» Supplied material
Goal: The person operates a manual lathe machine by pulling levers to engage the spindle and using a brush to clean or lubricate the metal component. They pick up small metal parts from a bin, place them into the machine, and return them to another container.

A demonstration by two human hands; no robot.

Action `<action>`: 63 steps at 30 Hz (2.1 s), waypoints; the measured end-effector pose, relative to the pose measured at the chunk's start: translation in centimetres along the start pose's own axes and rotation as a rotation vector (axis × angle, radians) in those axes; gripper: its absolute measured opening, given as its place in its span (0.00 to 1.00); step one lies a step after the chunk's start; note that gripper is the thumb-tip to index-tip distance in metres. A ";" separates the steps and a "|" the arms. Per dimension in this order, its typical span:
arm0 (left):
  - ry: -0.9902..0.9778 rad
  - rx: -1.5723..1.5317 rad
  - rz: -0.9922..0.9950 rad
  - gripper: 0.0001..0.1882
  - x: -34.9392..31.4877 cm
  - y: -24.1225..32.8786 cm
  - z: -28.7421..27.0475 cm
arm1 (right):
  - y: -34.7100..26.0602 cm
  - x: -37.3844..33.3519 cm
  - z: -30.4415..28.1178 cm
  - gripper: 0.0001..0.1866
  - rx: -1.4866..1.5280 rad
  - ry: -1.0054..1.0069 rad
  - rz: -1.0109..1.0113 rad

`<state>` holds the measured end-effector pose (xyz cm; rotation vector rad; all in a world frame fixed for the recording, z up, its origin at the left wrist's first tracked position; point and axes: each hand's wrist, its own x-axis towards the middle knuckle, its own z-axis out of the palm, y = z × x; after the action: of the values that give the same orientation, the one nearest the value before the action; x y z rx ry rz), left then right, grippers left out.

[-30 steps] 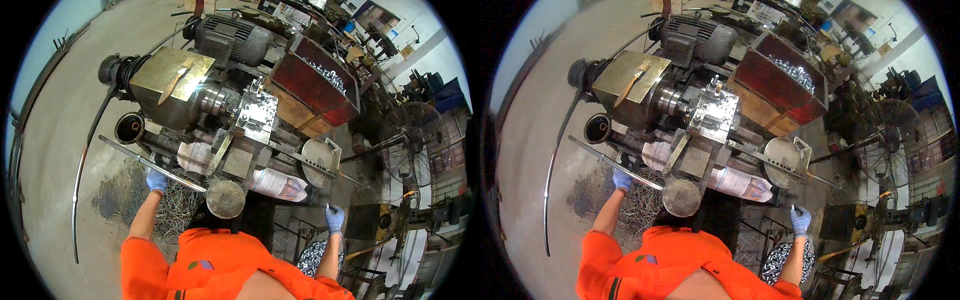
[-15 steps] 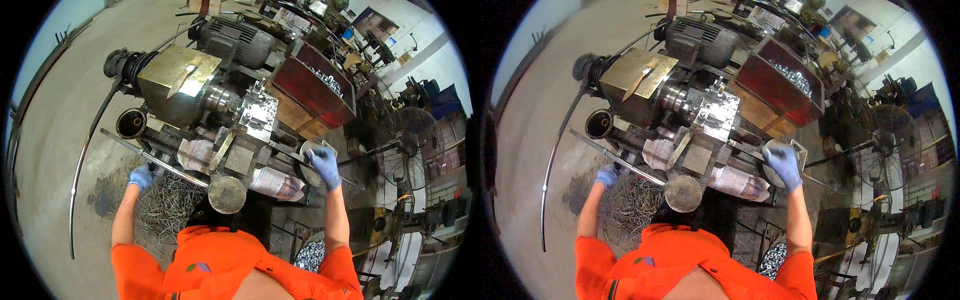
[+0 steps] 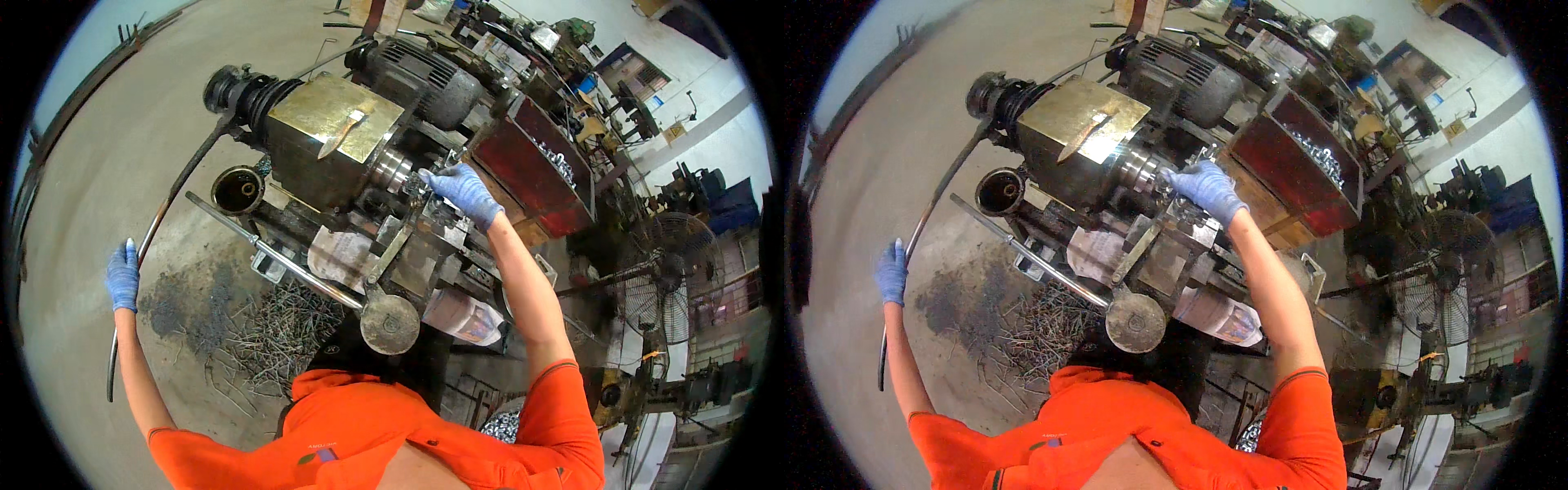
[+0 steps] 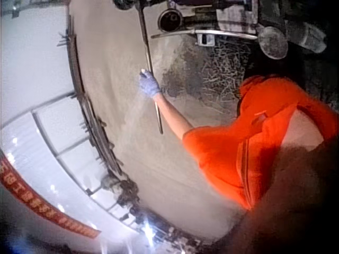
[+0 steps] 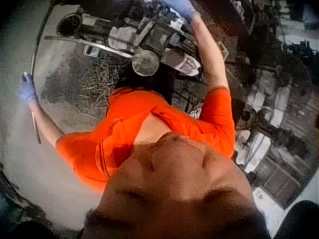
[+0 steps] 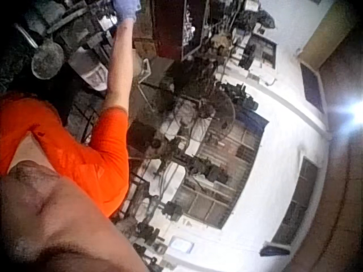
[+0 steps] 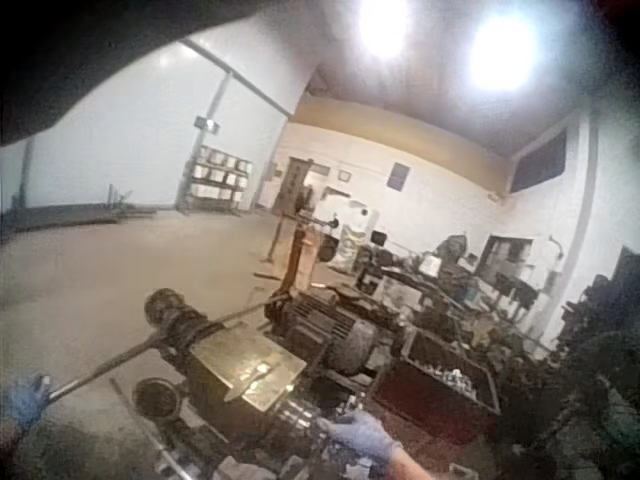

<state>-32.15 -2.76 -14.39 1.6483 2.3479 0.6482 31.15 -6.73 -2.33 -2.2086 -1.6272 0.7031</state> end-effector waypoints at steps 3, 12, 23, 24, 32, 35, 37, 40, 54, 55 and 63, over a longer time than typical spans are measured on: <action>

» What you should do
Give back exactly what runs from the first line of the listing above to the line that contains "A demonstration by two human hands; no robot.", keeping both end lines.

» Answer space
Goal: The person operates a manual lathe machine by pulling levers to engage the spindle and using a brush to clean or lubricate the metal component. They pick up small metal parts from a bin, place them into the machine, and return them to another container.

A demonstration by two human hands; no robot.

The requested output has been fully supplied.